The memory address signal 8 is supplied to an address selector 12 together with a write address signal 11 for the display memory 4 generated from the CPU1. The address selector 12 selects the memory address signal 8 in a normal display mode and the write address signal 11 in a write mode of the display memory 4, in which the CPU delivers image data via a data line 11A. The shifter 5 converts parallel data read out from the display memory 4 to serial data and supplies it to the CRT6.
The display control circuit 7 supplies the memory address signal 8 to the display memory 4 so that the display data is read out from the display memory 4 and provided via the shifter 5 to the CRT6. The circuit 7 is provided with a plurality of parameters necessary for display via the bus 2 from the CPU1, which will be explained later.
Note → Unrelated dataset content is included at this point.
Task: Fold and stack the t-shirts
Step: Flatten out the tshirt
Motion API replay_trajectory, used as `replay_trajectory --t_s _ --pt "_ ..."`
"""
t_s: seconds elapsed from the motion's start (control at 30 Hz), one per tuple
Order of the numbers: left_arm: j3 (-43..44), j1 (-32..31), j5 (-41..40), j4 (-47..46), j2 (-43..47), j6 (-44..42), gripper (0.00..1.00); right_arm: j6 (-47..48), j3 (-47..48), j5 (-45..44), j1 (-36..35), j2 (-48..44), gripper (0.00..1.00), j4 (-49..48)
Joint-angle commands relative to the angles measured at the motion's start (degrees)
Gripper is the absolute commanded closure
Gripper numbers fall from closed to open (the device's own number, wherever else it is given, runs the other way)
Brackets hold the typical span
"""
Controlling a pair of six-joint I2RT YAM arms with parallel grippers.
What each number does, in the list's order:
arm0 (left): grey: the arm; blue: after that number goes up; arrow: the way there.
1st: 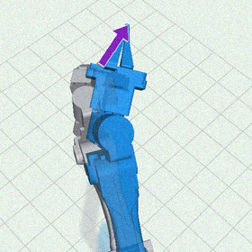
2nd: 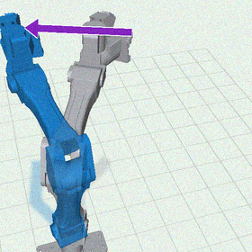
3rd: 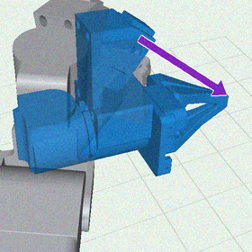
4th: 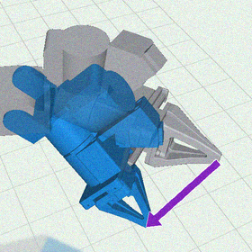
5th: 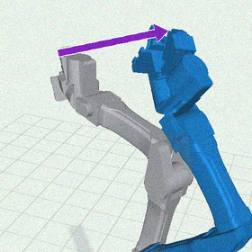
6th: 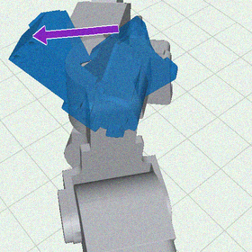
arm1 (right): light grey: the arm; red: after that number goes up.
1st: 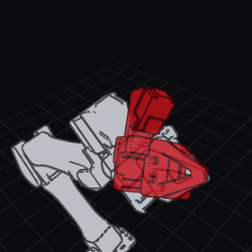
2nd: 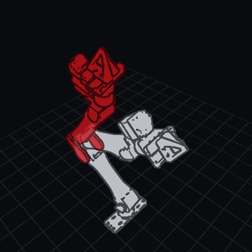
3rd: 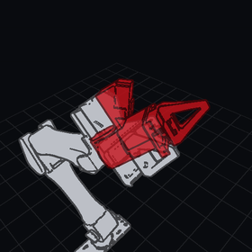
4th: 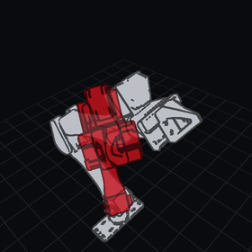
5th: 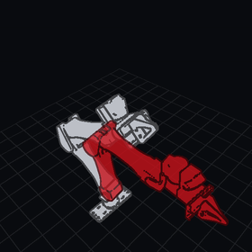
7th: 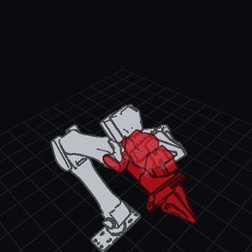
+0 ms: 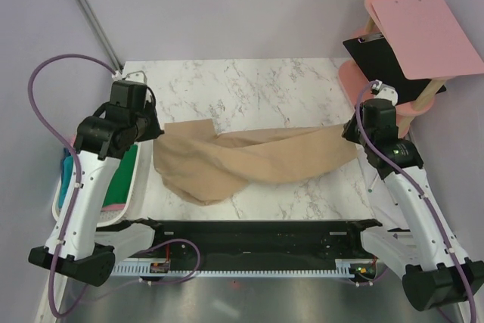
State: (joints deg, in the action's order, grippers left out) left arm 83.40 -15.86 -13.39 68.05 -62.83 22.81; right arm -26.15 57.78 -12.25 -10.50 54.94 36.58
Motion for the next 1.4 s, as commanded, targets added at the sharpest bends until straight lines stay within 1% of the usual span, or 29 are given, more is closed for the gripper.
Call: replay_trajectory --t_s 0.0,0.07,0.1,0.17,0.27,0.3,0.33,0.37,0.4,0.43,0.47,0.53,0.57,0.63,0.7,0.77,0.8,0.83,0.87,0.97,1.0,1.07,1.17,1.2,1.27,1.37 --pt "12.0 0.2 -5.6 3.6 -3.4 -4.9 0.98 1.8 4.5 -0.1 0.2 -3.5 1.0 -0.4" --pt "16.9 0.2 -7.2 5.9 -5.4 -6.0 0.98 2.2 5.6 0.1 0.2 -4.8 1.0 -1.5" --pt "22.0 0.2 -7.6 6.9 -7.2 -6.3 0.98 2.2 6.0 0.0 0.1 -5.7 1.0 -1.9" --pt "27.3 0.2 -8.3 8.3 -8.3 -6.6 0.98 2.6 6.8 0.1 0.2 -6.6 1.0 -2.1" --pt "27.5 0.2 -6.4 8.7 -7.9 -5.9 0.98 2.7 4.2 0.5 0.2 -9.6 1.0 -3.1" --pt "24.7 0.3 -5.8 8.5 -7.4 -5.6 0.98 2.1 2.8 1.0 0.1 -11.5 1.0 -3.1" --pt "22.5 0.2 -5.1 8.2 -5.7 -4.8 0.98 1.8 -0.8 1.9 0.1 -12.5 1.0 -3.4" --pt "17.4 0.3 -4.8 7.5 -4.7 -4.4 0.98 1.2 -2.7 2.8 0.2 -13.3 1.0 -2.2" --pt "14.8 0.2 -4.6 6.4 -3.5 -4.1 0.98 -0.9 -4.9 2.9 0.1 -14.5 1.0 -1.3" --pt "12.3 0.2 -3.8 5.8 -1.4 -3.5 0.98 -1.8 -9.1 3.5 0.1 -14.9 1.0 -0.4" --pt "8.0 0.2 -3.3 5.3 -0.4 -3.0 0.98 -2.8 -11.4 5.2 0.1 -15.6 1.0 1.4" --pt "4.4 0.2 -2.4 4.5 1.0 -2.5 0.98 -6.3 -17.6 7.3 0.1 -16.1 1.0 2.7" --pt "2.1 0.2 -2.3 4.3 2.0 -2.1 0.98 -7.0 -19.0 9.7 0.1 -16.4 0.99 2.6" --pt "0.5 0.2 -2.0 4.1 2.4 -1.8 0.98 -10.0 -20.4 13.5 0.1 -17.2 0.87 3.1" --pt "-0.4 0.3 -1.6 3.9 2.9 -1.6 0.98 -11.0 -19.8 16.4 0.1 -17.4 0.77 5.2" --pt "-0.7 0.2 -1.3 3.8 3.0 -1.4 0.98 -11.5 -18.8 17.4 0.0 -18.3 0.66 7.1" --pt "-0.7 0.2 -1.3 3.7 2.9 -1.4 0.98 -11.4 -18.6 18.0 0.1 -18.6 0.55 7.4" --pt "-0.8 0.2 -1.1 3.3 2.8 -1.4 0.98 -11.2 -18.1 17.8 0.1 -19.1 0.48 7.5" --pt "-1.0 0.2 -0.9 3.1 2.9 -1.3 0.98 -10.9 -17.8 17.4 0.0 -19.3 0.33 7.9" --pt "-2.0 0.2 0.0 2.2 2.4 -1.2 0.98 -9.5 -17.1 17.2 0.1 -17.4 0.13 8.2" --pt "-2.3 0.2 0.3 2.0 2.3 -1.4 0.98 -8.7 -16.8 17.3 0.1 -16.5 0.08 8.5" --pt "-3.1 0.2 0.3 1.2 2.1 -1.5 0.98 -6.5 -16.4 17.0 0.0 -12.4 0.04 8.4" --pt "-3.9 0.2 0.7 0.5 1.6 -1.6 0.98 -4.0 -14.5 13.5 0.1 -7.5 0.04 10.1" --pt "-3.9 0.3 0.8 0.3 1.7 -1.6 0.98 -3.9 -14.1 12.6 0.0 -6.8 0.06 10.4" --pt "-4.5 0.2 0.8 -0.3 1.6 -1.6 0.98 -4.3 -14.4 12.6 0.0 -5.5 0.14 9.8" --pt "-4.6 0.2 1.0 -0.4 1.5 -1.6 0.98 -4.7 -14.9 11.0 0.0 -3.8 0.19 9.8"
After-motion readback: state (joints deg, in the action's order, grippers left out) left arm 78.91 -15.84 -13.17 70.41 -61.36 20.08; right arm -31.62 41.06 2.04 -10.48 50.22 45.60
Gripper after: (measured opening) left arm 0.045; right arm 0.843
Referring to FIG. 4, the display memory 4 has a memory area broader than display area ○1 or ○2 , which corresponds to a picture displayed on the CRT6. In this situation, assume that the width of the display memory 4 in terms of a display character unit is L, the width of the displayed picture in terms of the display character unit is S and the difference of them is F. In the present invention, the value F is called an offset value. This offset value F is set into an offset register, and will be explained in greater detail later. For example, when the width S is 80 and the width L is 128, the offset value F is equal to 48.
It is apparent that the offset value F is constant, even if the display area is moved from ○1 to ○2 . In order to display the display area ○1 on the CRT6, a start address A1 is set into the circuit 7 from the CPU1, a first line is scanned in the horizontal direction until the right edge of the display area ○1 is reached. When the end of the scanning of the first line is reached, the offset value F is added to the memory address of the terminal point of the first line in order to get the memory address of the start point of the second line thereof. By repeating this process, the memory address signals necessary for scanning the display area ○1 can be sequentially obtained.
In this method, when the start address is changed from A1 to A2 in accordance with an instruction of the CPU1, the panning in the horizontal direction or the diagonal direction can be established. Further, with respect to other essential parameters for display, a number of horizontal display characters corresponding to the width of the display picture and a number H of horizontal total display characters which contains a horizontal blanking period ΔH are set into inner registers of the display control circuit 7 by the CPU1. In FIG. 4, ΔV indicates a vertical blanking period.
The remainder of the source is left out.